### PROMPT
Whenever a line below holds the word "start", count it once; report the total and nothing else.

### INPUT DATA
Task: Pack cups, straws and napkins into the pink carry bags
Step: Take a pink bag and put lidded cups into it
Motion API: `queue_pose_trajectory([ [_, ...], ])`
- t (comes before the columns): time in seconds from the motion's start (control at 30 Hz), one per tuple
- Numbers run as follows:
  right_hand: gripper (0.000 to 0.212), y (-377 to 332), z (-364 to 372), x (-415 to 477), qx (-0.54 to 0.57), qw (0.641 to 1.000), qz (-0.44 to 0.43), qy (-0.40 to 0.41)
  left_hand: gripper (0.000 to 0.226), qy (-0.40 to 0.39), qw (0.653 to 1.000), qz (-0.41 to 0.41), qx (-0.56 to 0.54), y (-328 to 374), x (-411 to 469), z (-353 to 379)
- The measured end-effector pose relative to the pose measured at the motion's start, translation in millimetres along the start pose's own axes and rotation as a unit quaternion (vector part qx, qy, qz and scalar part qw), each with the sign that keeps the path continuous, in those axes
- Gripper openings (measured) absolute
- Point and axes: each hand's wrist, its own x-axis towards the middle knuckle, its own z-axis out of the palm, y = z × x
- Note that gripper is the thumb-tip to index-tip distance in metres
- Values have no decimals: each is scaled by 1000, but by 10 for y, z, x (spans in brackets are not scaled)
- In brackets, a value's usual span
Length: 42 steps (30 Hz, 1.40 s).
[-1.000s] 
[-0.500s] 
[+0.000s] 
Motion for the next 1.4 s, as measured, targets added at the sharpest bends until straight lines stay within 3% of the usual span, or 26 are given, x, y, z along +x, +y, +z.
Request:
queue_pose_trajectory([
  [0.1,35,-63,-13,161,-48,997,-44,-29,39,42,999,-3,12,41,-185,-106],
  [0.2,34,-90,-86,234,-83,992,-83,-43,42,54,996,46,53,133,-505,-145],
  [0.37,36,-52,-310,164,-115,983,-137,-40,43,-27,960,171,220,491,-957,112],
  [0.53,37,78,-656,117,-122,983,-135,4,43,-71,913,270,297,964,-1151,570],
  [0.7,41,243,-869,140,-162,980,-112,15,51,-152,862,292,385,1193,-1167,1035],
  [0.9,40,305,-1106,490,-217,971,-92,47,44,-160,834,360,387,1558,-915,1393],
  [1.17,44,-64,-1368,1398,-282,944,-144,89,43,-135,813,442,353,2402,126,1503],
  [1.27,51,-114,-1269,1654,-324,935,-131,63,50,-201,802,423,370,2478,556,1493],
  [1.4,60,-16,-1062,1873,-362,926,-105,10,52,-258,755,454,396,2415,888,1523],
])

### TASK SOLUTION
2